Problem to solve: Please report every line from the material that contains the word "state".

(Supplied entries begins)

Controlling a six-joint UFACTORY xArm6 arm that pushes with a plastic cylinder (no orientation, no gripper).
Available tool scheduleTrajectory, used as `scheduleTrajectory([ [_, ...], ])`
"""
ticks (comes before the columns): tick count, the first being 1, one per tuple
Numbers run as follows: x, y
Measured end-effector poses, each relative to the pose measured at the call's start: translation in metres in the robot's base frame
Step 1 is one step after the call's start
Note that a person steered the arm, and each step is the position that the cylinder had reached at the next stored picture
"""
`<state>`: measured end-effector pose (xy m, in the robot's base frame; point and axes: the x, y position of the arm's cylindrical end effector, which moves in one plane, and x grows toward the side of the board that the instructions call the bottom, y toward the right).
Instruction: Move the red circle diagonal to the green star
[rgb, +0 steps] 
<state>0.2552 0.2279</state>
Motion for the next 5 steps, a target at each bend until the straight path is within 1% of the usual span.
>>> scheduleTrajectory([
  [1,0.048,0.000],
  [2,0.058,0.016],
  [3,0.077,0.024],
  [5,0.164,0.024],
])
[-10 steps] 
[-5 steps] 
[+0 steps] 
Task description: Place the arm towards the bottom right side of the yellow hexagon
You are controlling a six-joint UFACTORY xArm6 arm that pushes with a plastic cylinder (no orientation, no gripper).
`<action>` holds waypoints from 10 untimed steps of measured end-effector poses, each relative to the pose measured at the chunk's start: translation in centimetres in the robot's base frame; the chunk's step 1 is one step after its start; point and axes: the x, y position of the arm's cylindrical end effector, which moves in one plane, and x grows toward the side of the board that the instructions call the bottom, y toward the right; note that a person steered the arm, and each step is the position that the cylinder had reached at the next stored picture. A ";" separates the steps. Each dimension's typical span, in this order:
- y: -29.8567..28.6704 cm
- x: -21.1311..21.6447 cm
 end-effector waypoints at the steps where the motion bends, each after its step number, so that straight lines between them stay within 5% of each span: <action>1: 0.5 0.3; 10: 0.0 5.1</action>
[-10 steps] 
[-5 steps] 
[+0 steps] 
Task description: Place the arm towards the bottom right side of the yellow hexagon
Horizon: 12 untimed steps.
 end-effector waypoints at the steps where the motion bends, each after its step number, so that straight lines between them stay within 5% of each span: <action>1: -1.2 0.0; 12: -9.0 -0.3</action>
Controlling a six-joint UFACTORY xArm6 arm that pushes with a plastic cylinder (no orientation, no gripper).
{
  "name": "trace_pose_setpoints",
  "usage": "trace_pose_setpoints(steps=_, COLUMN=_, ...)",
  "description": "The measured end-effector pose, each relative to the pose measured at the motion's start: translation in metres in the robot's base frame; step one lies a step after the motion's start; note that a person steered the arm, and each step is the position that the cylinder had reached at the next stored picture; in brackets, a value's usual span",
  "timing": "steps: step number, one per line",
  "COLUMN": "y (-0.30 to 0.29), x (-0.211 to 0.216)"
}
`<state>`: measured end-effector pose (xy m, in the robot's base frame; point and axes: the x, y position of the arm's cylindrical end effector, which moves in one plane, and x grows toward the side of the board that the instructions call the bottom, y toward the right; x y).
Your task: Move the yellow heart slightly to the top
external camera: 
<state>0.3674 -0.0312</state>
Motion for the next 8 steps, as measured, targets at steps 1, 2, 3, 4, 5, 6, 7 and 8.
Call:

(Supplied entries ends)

Output for this task:
`<state>`: measured end-effector pose (xy m, in the robot's base frame; point and axes: the x, y position of the arm's cylindrical end effector, which moves in one plane, and x grows toward the side of the board that the instructions call the bottom, y toward the right).
<state>0.2552 0.2279</state>
`<state>`: measured end-effector pose (xy m, in the robot's base frame; point and axes: the x, y position of the arm's cylindrical end effector, which moves in one plane, and x grows toward the side of the board that the instructions call the bottom, y toward the right; x y).
<state>0.3674 -0.0312</state>

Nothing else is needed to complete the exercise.